Iraci reclama que, após depor para o delegado, não teve mais informações sobre o caso. O delegado recomendou que ela fosse até o Instituto de Medicina Legal (IML) de Alagoas, onde cerca de oito corpos estariam lá desde o dia do rapto do seu filho esperando reconhecimento. Ela foi, mas não conseguiu checar.

Conforme Iraci, o delegado de Alagoas disse que o caso era do Recife e ela não tinha autorização para ver os corpos. A doutora responsável por fazer exames de DNA estava ausente no dia. Iraci não tinha dinheiro para passar mais uma noite na cidade. Voltou. 

“A polícia tem tudo em mãos, mas não diz nada. Várias pessoas sumiram e foram encontradas. Uma fazia faculdade de direito, a outra tinha algum diploma ou coisa parecida. Só com Aleff que eu não vejo resultado. Só porque ele já teve envolvimento com droga, mas mesmo assim é um ser humano, já pagou pelo erro dele”, a mãe lamenta.

A mulher não sabe se foi polícia, mas crê que Neguinho tenha sido levado por conta do tráfico de drogas. “Pelo que eu soube, ele foi entregar, vender, alguma droga a eles”, diz, ressaltando que ouviu isso de uma pessoa que teme prestar depoimento à polícia. “Mas eu passei isso tudo pro GOE”, complementa. A tentativa de invadirem a casa da prima de Aleff, portanto, seria para procurar a suposta droga. 

O mistério de quem levou Aleff tem mudado a rotina das pessoas. A família dele, que morava no Buracão e teve a entrada da casa forçada, se mudou. Ingrid, dos produtos da Avon, também se mudou. Alexander deixou a escola e o emprego. Iraci, mesmo tendo deixado a Vila dos Milagres há pouco, se mudou.

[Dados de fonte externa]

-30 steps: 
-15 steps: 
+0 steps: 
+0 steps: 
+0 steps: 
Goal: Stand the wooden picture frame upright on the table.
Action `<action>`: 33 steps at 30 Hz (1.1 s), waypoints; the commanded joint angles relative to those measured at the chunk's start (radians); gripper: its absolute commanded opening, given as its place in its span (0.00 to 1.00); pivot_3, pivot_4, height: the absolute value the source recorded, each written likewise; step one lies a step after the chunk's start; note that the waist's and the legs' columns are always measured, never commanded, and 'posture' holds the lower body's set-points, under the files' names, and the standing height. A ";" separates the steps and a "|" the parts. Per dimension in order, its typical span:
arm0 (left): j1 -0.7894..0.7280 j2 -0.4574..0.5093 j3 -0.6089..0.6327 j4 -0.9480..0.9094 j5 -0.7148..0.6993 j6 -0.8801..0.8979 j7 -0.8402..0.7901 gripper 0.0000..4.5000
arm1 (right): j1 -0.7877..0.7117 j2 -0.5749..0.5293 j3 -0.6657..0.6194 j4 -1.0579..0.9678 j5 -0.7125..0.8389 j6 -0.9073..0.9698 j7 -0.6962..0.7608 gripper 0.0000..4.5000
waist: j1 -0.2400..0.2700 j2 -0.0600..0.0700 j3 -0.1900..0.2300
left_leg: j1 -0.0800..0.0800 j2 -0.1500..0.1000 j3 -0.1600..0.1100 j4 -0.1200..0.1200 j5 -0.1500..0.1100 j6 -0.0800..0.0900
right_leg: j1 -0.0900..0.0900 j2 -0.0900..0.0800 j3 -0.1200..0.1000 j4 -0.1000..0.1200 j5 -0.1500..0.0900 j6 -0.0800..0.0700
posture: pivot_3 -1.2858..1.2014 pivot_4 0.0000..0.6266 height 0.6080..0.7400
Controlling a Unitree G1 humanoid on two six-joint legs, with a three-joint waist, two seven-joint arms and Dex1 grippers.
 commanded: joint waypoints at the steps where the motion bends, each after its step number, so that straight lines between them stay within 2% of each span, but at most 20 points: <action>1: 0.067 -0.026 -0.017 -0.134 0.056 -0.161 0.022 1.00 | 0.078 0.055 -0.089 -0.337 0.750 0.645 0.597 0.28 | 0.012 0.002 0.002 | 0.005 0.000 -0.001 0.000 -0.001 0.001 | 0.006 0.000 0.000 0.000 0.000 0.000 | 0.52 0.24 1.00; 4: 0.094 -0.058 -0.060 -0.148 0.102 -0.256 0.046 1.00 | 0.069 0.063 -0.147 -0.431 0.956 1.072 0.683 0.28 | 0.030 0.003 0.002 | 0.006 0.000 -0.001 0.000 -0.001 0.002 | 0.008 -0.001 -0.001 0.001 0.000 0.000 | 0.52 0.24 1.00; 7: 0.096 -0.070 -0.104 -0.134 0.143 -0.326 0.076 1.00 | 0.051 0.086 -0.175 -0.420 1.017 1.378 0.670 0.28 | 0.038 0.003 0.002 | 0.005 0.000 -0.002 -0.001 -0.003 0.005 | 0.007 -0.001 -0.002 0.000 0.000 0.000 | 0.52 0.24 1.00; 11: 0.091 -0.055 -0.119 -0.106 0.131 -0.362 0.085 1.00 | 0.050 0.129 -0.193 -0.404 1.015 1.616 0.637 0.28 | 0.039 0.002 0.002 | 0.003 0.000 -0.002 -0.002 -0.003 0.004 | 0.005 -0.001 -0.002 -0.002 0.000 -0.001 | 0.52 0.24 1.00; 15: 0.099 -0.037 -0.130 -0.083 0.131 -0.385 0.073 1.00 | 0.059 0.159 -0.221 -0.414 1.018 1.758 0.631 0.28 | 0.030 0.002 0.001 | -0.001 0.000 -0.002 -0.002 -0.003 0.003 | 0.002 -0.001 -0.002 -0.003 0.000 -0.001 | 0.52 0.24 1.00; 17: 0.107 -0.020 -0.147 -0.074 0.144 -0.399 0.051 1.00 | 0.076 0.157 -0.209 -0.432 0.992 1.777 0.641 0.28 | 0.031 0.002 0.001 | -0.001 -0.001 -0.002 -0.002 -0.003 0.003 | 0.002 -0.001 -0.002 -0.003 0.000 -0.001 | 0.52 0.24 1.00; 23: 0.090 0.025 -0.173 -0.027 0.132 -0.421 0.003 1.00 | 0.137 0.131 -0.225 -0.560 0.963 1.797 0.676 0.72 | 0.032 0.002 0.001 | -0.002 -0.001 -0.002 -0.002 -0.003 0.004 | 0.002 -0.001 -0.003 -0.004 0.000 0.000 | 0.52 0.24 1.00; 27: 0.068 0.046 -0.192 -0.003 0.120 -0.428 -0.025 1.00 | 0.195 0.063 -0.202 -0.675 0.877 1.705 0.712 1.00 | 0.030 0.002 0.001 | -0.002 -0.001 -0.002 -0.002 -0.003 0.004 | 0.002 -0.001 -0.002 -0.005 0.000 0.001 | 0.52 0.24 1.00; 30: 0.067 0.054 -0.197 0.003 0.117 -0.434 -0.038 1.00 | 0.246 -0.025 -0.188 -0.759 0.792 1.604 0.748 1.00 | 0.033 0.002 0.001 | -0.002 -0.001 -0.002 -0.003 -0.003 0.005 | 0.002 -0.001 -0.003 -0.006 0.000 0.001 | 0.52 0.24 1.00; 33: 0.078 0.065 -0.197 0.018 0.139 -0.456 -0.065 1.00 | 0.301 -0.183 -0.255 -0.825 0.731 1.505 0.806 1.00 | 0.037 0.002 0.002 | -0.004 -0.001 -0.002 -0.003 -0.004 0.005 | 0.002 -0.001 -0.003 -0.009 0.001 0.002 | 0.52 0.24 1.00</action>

Ela já havia se mudado para o Jordão para afastar o filho das más influências.

O LeiaJá não conseguiu falar com o delegado Cláudio Castro sobre o andamento das investigações. A assessoria de imprensa da polícia civil informou que ele só se posicionará sobre o caso quando finalizar as investigações.

Iraci, que já se diz sem esperanças, continua esperando a resposta no WhatsApp.